Читать «Неореализм. Жанрово-стилевые поиски в русской литературе конца XIX – начала XX века» онлайн - страница 161

Инна Викторовна Тузкова

Действующие лица лирического плана условны, вымышлены, метафоричны: крылатые кони, говорящие звёзды, таинственный Чёрный араб. Нет здесь и временной определённости: употребление грамматических форм настоящего и будущего времени со специфическим абстрактным значением создаёт впечатление вневременности изображаемого: «А в настоящей пустыне, где земля без людей и трава лежит серо-красная, от оазиса к оазису несут дикие кони весть о Чёрном Арабе. За этой пустыней текут семь медовых рек; там не бывает зимы; там будет вечно жить Чёрный Араб» [с. 532].

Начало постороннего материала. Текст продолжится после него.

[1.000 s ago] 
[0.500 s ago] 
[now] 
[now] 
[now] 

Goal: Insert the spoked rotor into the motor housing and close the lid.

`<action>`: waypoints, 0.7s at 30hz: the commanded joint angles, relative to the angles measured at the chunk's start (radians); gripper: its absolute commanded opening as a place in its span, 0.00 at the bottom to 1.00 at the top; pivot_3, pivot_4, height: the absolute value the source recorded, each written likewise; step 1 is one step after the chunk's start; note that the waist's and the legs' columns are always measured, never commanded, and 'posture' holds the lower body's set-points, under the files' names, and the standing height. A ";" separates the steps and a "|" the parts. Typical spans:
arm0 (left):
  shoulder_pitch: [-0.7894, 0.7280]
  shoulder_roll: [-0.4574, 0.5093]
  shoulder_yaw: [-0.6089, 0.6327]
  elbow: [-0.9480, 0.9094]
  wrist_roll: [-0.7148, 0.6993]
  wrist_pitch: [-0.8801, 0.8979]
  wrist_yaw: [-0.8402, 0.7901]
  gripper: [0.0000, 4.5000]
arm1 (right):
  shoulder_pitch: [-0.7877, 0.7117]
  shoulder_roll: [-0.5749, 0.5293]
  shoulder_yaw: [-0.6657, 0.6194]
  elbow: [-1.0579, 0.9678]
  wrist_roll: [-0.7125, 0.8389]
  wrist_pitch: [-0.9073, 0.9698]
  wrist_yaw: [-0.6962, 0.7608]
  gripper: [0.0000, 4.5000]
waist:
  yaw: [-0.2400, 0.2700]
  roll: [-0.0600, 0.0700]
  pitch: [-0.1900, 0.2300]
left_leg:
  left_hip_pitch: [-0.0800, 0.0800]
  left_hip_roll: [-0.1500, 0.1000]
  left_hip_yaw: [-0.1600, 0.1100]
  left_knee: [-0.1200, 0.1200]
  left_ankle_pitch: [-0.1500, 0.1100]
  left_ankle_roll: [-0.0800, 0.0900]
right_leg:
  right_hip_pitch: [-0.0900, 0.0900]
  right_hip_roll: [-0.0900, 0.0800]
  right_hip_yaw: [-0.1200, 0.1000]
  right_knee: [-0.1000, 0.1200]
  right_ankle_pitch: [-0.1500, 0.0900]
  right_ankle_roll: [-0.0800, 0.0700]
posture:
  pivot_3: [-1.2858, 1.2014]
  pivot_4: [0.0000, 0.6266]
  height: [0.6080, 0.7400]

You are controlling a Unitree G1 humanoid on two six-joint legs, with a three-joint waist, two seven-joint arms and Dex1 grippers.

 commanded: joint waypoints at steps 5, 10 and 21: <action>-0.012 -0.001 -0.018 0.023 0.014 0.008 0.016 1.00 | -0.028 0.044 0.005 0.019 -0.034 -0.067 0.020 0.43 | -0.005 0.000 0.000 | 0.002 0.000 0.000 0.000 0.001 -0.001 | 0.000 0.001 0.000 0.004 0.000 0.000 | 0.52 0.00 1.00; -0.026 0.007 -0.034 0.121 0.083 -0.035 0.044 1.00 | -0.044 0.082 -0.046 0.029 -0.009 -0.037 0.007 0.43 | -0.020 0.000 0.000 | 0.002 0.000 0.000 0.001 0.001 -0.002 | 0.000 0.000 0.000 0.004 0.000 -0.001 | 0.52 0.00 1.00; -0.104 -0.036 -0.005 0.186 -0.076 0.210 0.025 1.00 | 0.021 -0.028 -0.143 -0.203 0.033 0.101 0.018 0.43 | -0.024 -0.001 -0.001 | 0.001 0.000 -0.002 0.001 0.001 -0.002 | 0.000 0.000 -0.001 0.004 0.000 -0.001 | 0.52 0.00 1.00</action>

На уровне лирического плана в повести М. Пришвина возникают образы-символы: прямая («Наша кочевая дорога вьётся двумя колеями, поросшими зелёной придорожной травой, вперёд и назад одинаково, словно это две змеи вьются по сухому жёлтому морю…» [с. 504]) и круг («В юрте пастухов – будто внутри воздушного шара…» [с. 515]). На основе этих образов строится модель его художественного мира. С одной стороны, круг символизирует мир, ориентированный на примитивные формы жизни, мифологические основы народной души, жизнь природы; с другой стороны, прямая ассоциируется с миром, где жизнь предстаёт как движение, становление, выход из замкнутого мира в мир мечты («За этой пустыней текут семь медовых рек…»).

Образ повествователя в произведении М. Пришвина также раздваивается, причём как в его собственном сознании («Вот уже целый месяц я блуждаю в степи по кочевым дорогам, и со мною блуждает мой двойник…» [с. 515]), так и в сознании читателей. На уровне фабульного плана он воспринимается как путешественник, изучающий «страну, где люди живут так, как жили все люди в глубине веков» [с. 526], а на уровне лирического плана – как мифический Чёрный Араб, которому суждено вечно жить в памяти кочевников. Характерно, что к концу путешествия повествователь ощущает себя в большей степени «обыкновенным киргизом», а образ Чёрного Араба окончательно абстрагируется: «Нет, – подумали мы, – здесь уже нет Чёрного Араба. Здесь у костра сидит обыкновенный киргиз в широком халате и зелёном малахае, его теперь все знают, он – как все. А тот всё едет до настоящей пустыни, до низких звёзд, где только дикие кони перебегают от оазиса к оазису. Теперь тот настоящий араб, а не этот…» [с. 531].